Ce qu'elle a pensé de sa vie à Berkeley

"Aux États-Unis, on ne se spécialise pas trop tôt", remarque Nina, qui a découvert un système qui lui convient totalement. L'étudiante a ainsi pu suivre des matières en dehors de son cursus de sciences politiques, qui lui ont beaucoup plu. Elle a notamment effectué un stage à la mairie de Berkeley durant les élections municipales. "Faire partie d'un staff de campagne m'a énormément plu ; l'institution américaine est très différente de la nôtre." Elle a aussi intégré une sororité (groupe de filles dans les universités américaines) engagée dans la lutte contre le cancer du sein, l'occasion de se rapprocher des étudiantes de Berkeley.

"En partant aux États-Unis, je pensais affiner mon projet professionnel.
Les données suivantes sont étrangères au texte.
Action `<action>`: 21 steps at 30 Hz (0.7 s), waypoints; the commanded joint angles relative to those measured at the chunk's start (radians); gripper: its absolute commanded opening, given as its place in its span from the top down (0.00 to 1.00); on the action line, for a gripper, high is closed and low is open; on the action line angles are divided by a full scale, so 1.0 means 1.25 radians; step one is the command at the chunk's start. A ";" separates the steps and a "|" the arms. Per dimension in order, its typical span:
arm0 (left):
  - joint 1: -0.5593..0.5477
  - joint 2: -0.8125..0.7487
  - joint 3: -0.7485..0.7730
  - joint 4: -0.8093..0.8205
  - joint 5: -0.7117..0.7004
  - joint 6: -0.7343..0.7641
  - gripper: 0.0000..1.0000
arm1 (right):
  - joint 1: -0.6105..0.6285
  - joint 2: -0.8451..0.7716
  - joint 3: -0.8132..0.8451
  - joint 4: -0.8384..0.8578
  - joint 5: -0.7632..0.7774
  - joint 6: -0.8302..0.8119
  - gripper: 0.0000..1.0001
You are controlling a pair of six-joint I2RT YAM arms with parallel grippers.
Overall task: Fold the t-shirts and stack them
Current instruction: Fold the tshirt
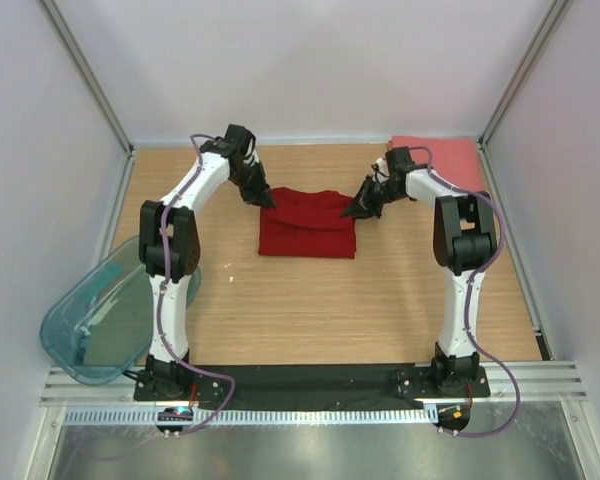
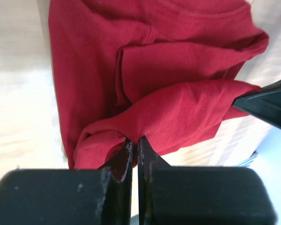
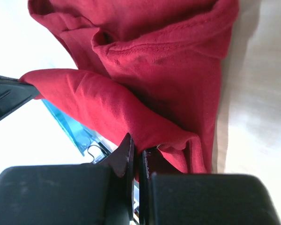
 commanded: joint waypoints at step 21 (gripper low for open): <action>0.073 0.134 0.222 0.091 0.032 -0.145 0.56 | -0.034 0.149 0.254 0.184 -0.057 0.210 0.65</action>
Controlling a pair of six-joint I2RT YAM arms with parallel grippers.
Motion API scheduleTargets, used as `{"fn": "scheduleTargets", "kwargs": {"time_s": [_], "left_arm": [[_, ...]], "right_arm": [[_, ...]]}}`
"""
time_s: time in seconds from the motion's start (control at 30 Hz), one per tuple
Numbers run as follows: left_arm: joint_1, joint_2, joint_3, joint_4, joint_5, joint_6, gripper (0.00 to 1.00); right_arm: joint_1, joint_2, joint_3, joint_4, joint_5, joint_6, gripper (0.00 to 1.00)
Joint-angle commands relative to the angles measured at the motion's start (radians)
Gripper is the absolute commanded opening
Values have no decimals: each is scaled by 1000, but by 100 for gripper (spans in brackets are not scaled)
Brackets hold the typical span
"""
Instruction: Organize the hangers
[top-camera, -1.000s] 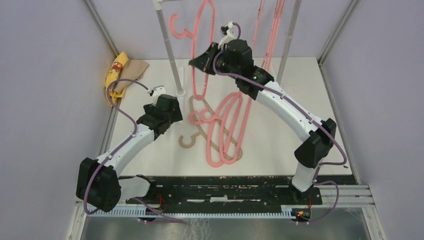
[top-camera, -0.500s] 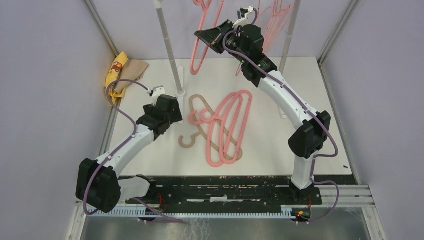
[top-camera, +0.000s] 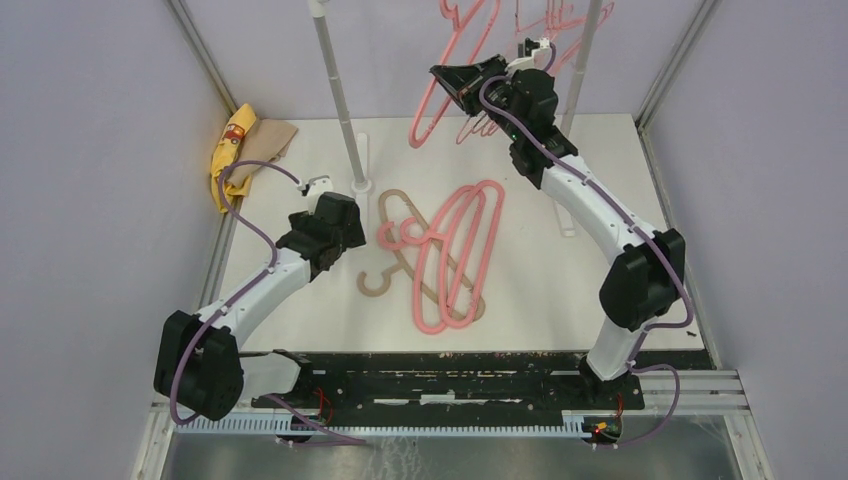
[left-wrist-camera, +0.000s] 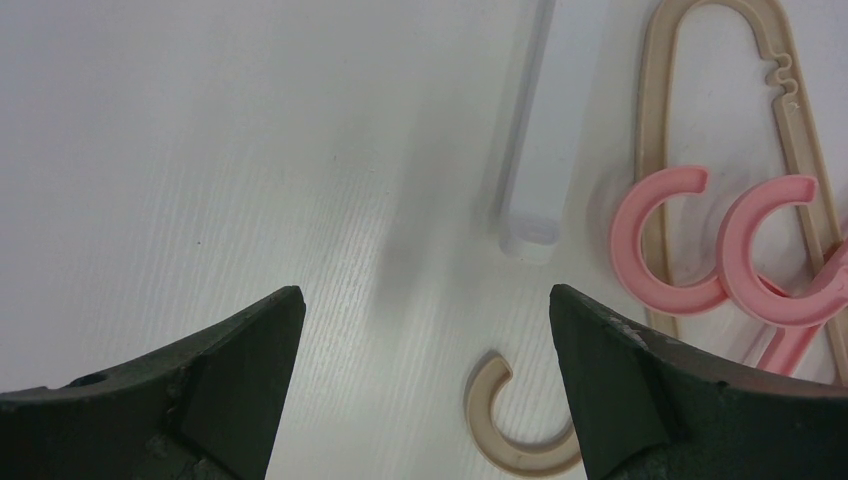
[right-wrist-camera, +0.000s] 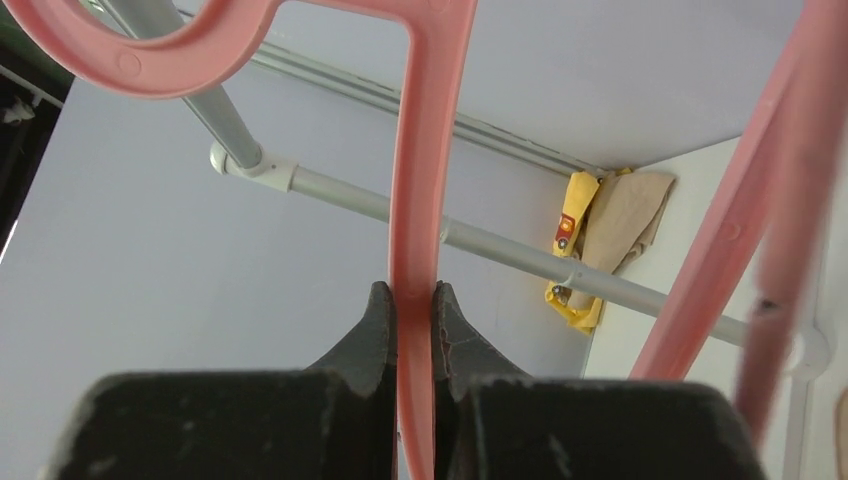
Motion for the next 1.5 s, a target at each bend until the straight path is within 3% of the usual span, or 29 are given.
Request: {"fn": "scheduleTargets", "kwargs": {"time_s": [0.0,0.27,0.43,0.7,0.97,1.1,1.23,1.33,1.47], "left_arm": [[3,11,2,44,0,-45,99],[3,25,1,46,-2,-45,99],[3,27,0,46,3,-45,99],[3,24,-3,46,1,-43,99],[3,32,-1,46,-8,-44,99],[2,51,5,43,-9,-42,99],[2,65,9,42,-17,-41,99],[2,72,18,31,-22,-42,99],[2,65,19,21,-35,-39,99]], "right_arm": [[-42,-82,-74,69,27,49,4],[-84,-134,-141,49,20,53,7],[-91,-141,-172,38,8,62,21],[-92,-237,-199,-26,-6,-38,53],[-69,-533,-341,-239,123,-345,62],[-8,-653,-392,-409,186,-576,63],[134,-675,-423,-592,224,-791,63],[250,-656,-488,-689,227,-862,61],[356,-678,-663,-698,255,-853,61]]}}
En fait, je suis revenue avec plus de questions", sourit la jeune femme. Un projet dans la communication commence toutefois à germer à la suite de son stage à la mairie...

LE CONSEIL DE NINA
"Sur les événements internationaux, je croisais des Français. Mais j'ai tout mis en œuvre pour m'immerger dans la culture américaine. Si on réussit à se couper de ce que l'on connaît, on sort gagnant de cette expérience."